What this task involves:
Exactly as written, reproduce the lines from the beginning of the data through the line containing "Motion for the"; the pictures are not reproduced.

(Data excerpt)

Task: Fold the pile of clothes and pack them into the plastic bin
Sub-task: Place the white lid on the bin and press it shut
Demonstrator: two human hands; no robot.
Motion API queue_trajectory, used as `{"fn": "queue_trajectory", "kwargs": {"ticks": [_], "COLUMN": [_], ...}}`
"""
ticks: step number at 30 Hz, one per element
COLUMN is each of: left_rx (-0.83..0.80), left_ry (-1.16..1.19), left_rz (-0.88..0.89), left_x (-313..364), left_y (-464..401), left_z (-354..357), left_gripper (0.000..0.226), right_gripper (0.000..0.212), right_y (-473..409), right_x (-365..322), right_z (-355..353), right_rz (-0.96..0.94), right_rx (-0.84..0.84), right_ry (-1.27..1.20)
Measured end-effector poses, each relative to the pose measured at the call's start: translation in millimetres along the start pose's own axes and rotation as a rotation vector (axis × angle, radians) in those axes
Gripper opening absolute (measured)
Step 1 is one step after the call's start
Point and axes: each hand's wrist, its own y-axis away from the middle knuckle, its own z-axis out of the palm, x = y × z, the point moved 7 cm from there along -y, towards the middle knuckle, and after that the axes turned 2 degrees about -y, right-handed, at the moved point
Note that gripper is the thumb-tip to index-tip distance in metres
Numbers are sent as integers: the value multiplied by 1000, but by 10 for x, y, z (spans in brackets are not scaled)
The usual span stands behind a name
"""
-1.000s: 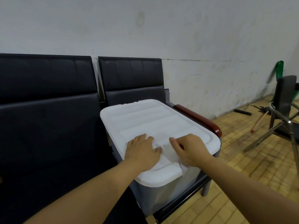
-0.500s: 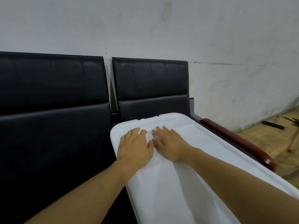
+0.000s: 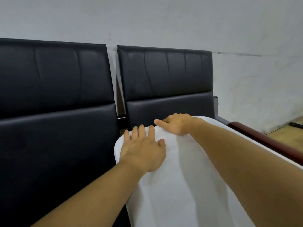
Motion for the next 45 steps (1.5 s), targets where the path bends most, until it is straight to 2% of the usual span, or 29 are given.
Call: {"fn": "queue_trajectory", "kwargs": {"ticks": [4,11,17,24,29,32,35,37,40,45], "left_rx": [-2,11,7,18,87,161,244,301,275,312], "left_ry": [-12,-18,-24,-6,60,96,169,366,716,992], "left_rz": [6,1,-7,2,-25,-49,-53,-81,-156,-270], "left_x": [7,-4,-9,-14,-40,-54,-95,-210,-427,-774], "left_y": [-26,-8,12,5,41,106,250,413,833,1862], "left_z": [13,-4,-3,2,-34,-128,-284,-344,-345,-426], "left_gripper": [66,66,66,66,68,61,46,37,33,24], "right_gripper": [75,56,63,70,91,70,53,54,60,56], "right_y": [-39,37,86,157,244,261,324,484,895,1790], "right_x": [16,17,7,-12,-49,-91,-167,-279,-445,-842], "right_z": [23,-76,-138,-195,-243,-192,-79,-3,140,229], "right_rz": [-49,-167,-148,-153,-169,-143,-121,-142,-130,-170], "right_rx": [59,325,391,477,571,491,305,264,200,117], "right_ry": [22,-155,-139,21,29,81,-74,-78,-102,-188]}}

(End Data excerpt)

Result for this task:
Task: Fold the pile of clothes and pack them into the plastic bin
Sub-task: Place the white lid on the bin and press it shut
Demonstrator: two human hands; no robot.
Motion API queue_trajectory, used as `{"fn": "queue_trajectory", "kwargs": {"ticks": [_], "COLUMN": [_], ...}}`
"""
ticks: step number at 30 Hz, one per element
COLUMN is each of: left_rx (-0.83..0.80), left_ry (-1.16..1.19), left_rz (-0.88..0.89), left_x (-313..364), left_y (-464..401), left_z (-354..357), left_gripper (0.000..0.226), right_gripper (0.000..0.212), right_y (-473..409), right_x (-365..322), right_z (-355..353), right_rz (-0.96..0.94), right_rx (-0.84..0.84), right_ry (-1.27..1.20)
Measured end-effector poses, each relative to the pose measured at the call's start: translation in millimetres along the start pose's own axes and rotation as a rotation vector (axis × angle, radians) in those axes
Gripper opening absolute (measured)
Step 1 is one step after the call's start
Point and axes: each hand's wrist, its own y-axis away from the middle knuckle, its own z-axis out of the palm, x = y × z, the point moved 7 cm from there along -y, towards the middle knuckle, and after that the axes turned 2 degrees about -y, right-handed, at the moved point
Note that gripper is the thumb-tip to index-tip distance in metres
Numbers are sent as integers: the value multiplied by 1000, but by 10 for x, y, z (spans in brackets are not scaled)
The usual span stands behind a name
"""
-1.000s: 
-0.500s: 
+0.000s: 
Motion for the next 45 steps (1.5 s), targets where the path bends most, until it is straight to 2% of the usual span, or 29 are given.

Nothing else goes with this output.